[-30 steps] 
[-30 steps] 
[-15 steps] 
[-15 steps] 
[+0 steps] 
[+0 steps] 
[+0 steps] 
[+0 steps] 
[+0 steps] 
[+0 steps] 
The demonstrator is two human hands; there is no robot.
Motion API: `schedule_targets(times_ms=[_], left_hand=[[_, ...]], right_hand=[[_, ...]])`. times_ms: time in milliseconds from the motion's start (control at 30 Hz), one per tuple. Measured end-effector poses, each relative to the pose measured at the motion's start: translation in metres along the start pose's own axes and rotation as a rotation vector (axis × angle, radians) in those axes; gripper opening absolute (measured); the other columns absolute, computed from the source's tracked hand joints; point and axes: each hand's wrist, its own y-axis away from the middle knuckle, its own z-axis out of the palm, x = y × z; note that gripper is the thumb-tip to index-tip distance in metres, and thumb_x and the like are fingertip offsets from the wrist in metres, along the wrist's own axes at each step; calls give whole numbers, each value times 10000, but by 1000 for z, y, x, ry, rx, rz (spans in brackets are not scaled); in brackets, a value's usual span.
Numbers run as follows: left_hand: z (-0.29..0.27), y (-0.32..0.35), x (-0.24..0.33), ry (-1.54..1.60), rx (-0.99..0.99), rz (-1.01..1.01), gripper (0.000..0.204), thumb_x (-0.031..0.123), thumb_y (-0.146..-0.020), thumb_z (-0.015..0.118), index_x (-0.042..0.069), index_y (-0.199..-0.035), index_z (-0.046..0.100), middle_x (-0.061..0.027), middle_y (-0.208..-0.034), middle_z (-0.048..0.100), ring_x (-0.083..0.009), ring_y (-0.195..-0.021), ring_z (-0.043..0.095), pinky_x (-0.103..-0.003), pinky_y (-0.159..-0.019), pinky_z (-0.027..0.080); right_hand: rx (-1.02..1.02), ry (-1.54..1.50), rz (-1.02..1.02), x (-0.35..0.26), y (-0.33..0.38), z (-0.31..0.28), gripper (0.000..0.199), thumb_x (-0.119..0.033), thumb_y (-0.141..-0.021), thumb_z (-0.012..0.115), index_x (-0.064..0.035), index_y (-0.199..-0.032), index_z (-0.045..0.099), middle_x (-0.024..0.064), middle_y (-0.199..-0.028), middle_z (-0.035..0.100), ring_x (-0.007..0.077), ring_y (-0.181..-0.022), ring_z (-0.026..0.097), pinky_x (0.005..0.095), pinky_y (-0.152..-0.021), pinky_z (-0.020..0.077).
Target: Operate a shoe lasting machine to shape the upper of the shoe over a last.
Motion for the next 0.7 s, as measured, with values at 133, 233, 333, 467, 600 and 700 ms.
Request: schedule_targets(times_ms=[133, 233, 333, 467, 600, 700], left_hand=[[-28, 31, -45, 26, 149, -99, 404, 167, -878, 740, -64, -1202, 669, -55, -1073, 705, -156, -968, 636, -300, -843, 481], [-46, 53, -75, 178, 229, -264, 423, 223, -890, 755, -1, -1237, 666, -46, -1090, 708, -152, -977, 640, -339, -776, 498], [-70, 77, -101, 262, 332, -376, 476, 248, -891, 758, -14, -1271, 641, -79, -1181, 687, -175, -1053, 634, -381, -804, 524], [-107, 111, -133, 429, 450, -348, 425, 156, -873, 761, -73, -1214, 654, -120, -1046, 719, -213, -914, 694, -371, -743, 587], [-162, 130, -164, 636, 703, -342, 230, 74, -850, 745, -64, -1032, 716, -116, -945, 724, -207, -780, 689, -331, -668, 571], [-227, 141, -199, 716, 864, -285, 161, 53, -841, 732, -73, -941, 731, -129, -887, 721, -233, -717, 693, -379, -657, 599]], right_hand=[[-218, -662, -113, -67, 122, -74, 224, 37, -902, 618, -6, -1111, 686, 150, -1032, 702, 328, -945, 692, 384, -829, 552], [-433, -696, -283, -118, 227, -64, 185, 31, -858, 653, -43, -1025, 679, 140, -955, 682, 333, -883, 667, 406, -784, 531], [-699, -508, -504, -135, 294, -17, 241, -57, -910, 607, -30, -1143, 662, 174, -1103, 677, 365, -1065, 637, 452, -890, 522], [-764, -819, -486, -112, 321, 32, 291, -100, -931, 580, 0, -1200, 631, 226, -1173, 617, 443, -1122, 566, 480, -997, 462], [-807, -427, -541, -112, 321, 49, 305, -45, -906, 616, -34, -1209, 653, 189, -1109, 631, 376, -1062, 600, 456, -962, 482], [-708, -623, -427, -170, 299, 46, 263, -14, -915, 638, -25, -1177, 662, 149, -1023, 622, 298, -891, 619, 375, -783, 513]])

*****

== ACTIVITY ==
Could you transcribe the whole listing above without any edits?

== SOLUTION ==
[-30 steps] 
[-30 steps] 
[-15 steps] 
[-15 steps] 
[+0 steps] 
[+0 steps] 
[+0 steps] 
[+0 steps] 
[+0 steps] 
[+0 steps] 
The demonstrator is two human hands; there is no robot.
Motion API: `schedule_targets(times_ms=[_], left_hand=[[_, ...]], right_hand=[[_, ...]])`. times_ms: time in milliseconds from the motion's start (control at 30 Hz), one per tuple. Measured end-effector poses, each relative to the pose measured at the motion's start: translation in metres along the start pose's own axes and rotation as a rotation vector (axis × angle, radians) in those axes; gripper opening absolute (measured); the other columns absolute, computed from the source's tracked hand joints; point and axes: each hand's wrist, its own y-axis away from the middle knuckle, its own z-axis out of the palm, x = y × z; note that gripper is the thumb-tip to index-tip distance in metres, and thumb_x and the like are fingertip offsets from the wrist in metres, along the wrist's own axes at each step; calls give whole numbers, each value times 10000, but by 1000 for z, y, x, ry, rx, rz (spans in brackets are not scaled); in brackets, a value's usual span.
Numbers run as follows: left_hand: z (-0.29..0.27), y (-0.32..0.35), x (-0.24..0.33), ry (-1.54..1.60), rx (-0.99..0.99), rz (-1.01..1.01), gripper (0.000..0.204), thumb_x (-0.031..0.123), thumb_y (-0.146..-0.020), thumb_z (-0.015..0.118), index_x (-0.042..0.069), index_y (-0.199..-0.035), index_z (-0.046..0.100), middle_x (-0.061..0.027), middle_y (-0.208..-0.034), middle_z (-0.048..0.100), ring_x (-0.083..0.009), ring_y (-0.195..-0.021), ring_z (-0.043..0.095), pinky_x (-0.103..-0.003), pinky_y (-0.159..-0.019), pinky_z (-0.027..0.080); right_hand: rx (-1.02..1.02), ry (-1.54..1.50), rz (-1.02..1.02), x (-0.35..0.26), y (-0.33..0.38), z (-0.31..0.28), gripper (0.000..0.199), thumb_x (-0.119..0.033), thumb_y (-0.141..-0.021), thumb_z (-0.012..0.115), index_x (-0.064..0.035), index_y (-0.199..-0.032), index_z (-0.045..0.099), middle_x (-0.024..0.064), middle_y (-0.199..-0.028), middle_z (-0.035..0.100), ring_x (-0.007..0.077), ring_y (-0.181..-0.022), ring_z (-0.026..0.097), pinky_x (0.005..0.095), pinky_y (-0.152..-0.021), pinky_z (-0.020..0.077).
Target: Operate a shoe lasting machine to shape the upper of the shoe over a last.
Motion for the next 0.7 s, as measured, with values at 133, 233, 333, 467, 600 and 700 ms.
Request: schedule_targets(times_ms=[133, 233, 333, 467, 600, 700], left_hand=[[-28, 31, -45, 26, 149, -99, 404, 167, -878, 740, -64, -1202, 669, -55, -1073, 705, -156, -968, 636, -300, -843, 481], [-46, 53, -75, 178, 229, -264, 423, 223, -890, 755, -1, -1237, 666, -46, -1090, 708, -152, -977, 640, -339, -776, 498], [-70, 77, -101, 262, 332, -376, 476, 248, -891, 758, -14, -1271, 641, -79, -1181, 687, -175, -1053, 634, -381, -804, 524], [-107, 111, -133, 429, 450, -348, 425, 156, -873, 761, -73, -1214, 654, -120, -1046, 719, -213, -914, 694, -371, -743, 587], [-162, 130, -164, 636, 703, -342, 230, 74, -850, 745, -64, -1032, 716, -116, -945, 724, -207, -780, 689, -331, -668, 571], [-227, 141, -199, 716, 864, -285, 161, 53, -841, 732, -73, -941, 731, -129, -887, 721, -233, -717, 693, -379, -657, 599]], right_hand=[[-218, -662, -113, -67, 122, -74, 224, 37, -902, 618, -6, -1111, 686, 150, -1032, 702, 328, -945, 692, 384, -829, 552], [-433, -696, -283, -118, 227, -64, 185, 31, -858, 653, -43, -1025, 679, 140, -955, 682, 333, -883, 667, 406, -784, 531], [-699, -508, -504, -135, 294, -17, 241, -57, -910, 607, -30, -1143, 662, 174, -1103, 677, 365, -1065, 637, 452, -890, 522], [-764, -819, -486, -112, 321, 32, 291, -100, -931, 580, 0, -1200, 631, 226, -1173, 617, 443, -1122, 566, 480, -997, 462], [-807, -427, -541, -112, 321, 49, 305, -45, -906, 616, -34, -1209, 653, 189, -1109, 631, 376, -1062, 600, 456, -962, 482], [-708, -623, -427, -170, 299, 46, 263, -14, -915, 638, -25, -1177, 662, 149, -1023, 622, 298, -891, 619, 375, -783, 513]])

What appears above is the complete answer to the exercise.